I was invited to afternoon tea by the Pentacle family. The King and Queen of Pentacles run a well-regarded catering and hospitality school at Pentacle Manor and the family live in a large house in the grounds of the manor but shielded from it by a well-kept beech hedge.
I found my way to the entrance to the Pentacles’ house. The lawn was perfectly mown, the shrubs had all been pruned to within an inch of their lives, the floral planting scheme could almost have come from the Chelsea flower show. It was all a delight to look at (and not a single weed!) but I felt a bit as if I was making the place untidy just by being there.
The door opened before I could knock. “Do come in,” said the Queen. She led me into a pleasingly set out sitting room with a view over a garden planted with roses and vines. “Do sit down. Young Pentacle will bring the tea in shortly.” We each perched on a sofa, facing each other.
After a little silence I asked, “Did you make these?” pointing to some exquisitely embroidered tapestry cushions.
“Well, I did some of them, and that one, and that one, were done by two of the students.”
“They are beautiful, and such subtly blended colours.”
“Yes, well we encourage people to pay attention to their colour schemes, whether it’s cushion covers or the food on the plate,” said the Queen. There was another little silence and I wondered whether to comment on the pictures, which I actually found not very interesting, though they were, of course, very pretty, and all the right colours to complement the rest of the furnishing.
The Page of Pentacles came in with the tea: tea things on a tray with a pentacle stamped on it, and then he brought in a tiered cake stand which he placed on a low table nearby. The food was delightful, tiny savoury-filled finger rolls, miniature scones with jam and cream and delicious little pentacle-shaped cakes. Everything was served on good rose-patterned china and I wondered if it was dishwasher-proof.

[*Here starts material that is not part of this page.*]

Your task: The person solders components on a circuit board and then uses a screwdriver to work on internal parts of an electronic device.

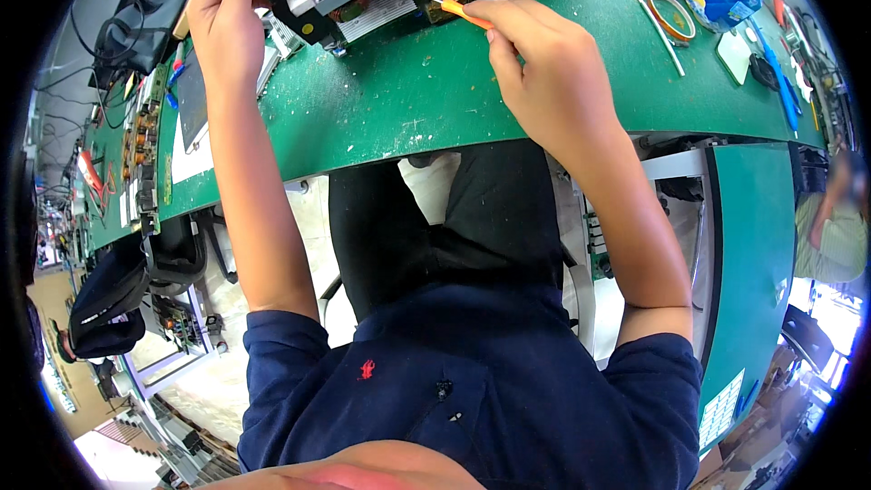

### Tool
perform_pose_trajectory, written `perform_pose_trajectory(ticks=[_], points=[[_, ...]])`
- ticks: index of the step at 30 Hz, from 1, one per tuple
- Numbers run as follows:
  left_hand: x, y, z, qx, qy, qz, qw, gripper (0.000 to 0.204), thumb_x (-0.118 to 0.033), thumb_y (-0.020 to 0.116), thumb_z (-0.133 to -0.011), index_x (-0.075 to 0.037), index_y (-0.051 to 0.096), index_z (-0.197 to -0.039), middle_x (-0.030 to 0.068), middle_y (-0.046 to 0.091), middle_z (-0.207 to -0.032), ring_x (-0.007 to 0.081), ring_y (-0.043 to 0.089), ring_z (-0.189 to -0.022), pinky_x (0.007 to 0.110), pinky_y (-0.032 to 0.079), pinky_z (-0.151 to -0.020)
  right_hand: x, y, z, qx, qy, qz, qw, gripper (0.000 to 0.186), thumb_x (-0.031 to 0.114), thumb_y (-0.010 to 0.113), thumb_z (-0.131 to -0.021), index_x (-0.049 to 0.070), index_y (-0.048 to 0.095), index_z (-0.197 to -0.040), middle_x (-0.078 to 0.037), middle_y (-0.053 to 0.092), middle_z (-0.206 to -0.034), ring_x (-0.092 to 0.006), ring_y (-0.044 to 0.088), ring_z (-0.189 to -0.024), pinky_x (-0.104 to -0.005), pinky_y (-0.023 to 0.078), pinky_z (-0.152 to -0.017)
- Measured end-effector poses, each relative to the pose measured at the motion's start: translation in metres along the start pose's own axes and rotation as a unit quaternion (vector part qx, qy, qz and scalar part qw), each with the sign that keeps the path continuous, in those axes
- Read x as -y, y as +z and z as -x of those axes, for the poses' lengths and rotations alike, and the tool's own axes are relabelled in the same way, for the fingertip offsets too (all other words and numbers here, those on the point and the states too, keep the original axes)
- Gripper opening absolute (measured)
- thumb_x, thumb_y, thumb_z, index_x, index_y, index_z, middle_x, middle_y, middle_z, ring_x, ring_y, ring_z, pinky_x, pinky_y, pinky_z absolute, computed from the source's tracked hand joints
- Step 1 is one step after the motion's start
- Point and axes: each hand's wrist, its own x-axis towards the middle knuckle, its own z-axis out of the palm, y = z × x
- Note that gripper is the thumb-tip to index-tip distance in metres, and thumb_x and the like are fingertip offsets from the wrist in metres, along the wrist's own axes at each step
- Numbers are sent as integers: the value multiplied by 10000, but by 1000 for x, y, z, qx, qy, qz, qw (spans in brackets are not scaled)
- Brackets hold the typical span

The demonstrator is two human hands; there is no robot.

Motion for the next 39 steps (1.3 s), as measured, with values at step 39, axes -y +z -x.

“What are you doing now?” I asked the Page.
“Oh, I am studying to be a vet,” he said. “I think I will specialise in small animals, though, I can’t really see myself heaving cows and pigs around.”
“Where are you studying?” I asked, and he replied with the name of a well-known veterinary college.
“Is your brother around?” asked the Queen. “Tell him the lady from TABI is here and he should come and meet her.”
The Knight duly appeared. He was frowning as he shook my hand and then helped himself to tea. He didn’t say much for a while. “You know, mother,” he said eventually, “I was thinking about that field at the back. I don’t think we are putting it to very good use. I think we ought to …..”
“Yes, dear,” said the Queen, “but I don’t think that field is very interesting for our guest.”
“Well, it is to me,” said the Knight, “I have been thinking about that field for months. We are losing money on it, not doing anything with it.”
“Well, perhaps you should discuss it with your father, empty fields are not really sitting-room conversation, unless you are with a lot of other people with empty fields.” The conversation lapsed again and Knight stumped out of the room with his head down and his hands in his pockets.
I struggled for something to fill the silence. “Perhaps we could take a turn in the garden,” said the Queen. We went through a very pleasant kitchen and outside. “I apologise for my older son,” she said. “He tends to get notions in his head and won’t let go. It can be awfully boring at times.” As she led the way into the garden the Queen became more animated. She showed me plants she had grown from seed, and told me how she had designed the garden and the vegetable patch. She had also grown her own herbs (the manor did too but those were for the catering school) and she explained their properties and how they would help. She even made her own ointments and promised me something to take home for my dry skin.
“Ah,” said a voice behind us, “there you are!” and the King came into the garden to greet me. “I am sorry I was not here earlier, I was discussing the possibility of setting up a catering school for people who live in – (and he named a part of town which was rather rough) – they wouldn’t feel so comfortable here, and I thought something they could see on their own doorstep, so to speak, would encourage them.”
“How did it go?” I asked.
“Quite well, I think. The local authority can’t help much financially, but one of the other charities I work with is interested, and there are other people I can persuade to help in one way or another.”
“Thank you,” I said to the Queen, accepting a small pot of “Q of P’s Skin Ointment” as I left, as well as some roses she had cut for me (“I can see you are a rose lady” she had said). “That tea was much nicer than… Oh,” I put my hand over my mouth.
“Than the Queen of Swords’ lunch I think you were going to say. I have tried to persuade her to accept a little help, but she seems to think creature comforts like edible food are unnecessary. You’ll be visiting the Cups and the Wands, I expect,” she added. “Give them my love.”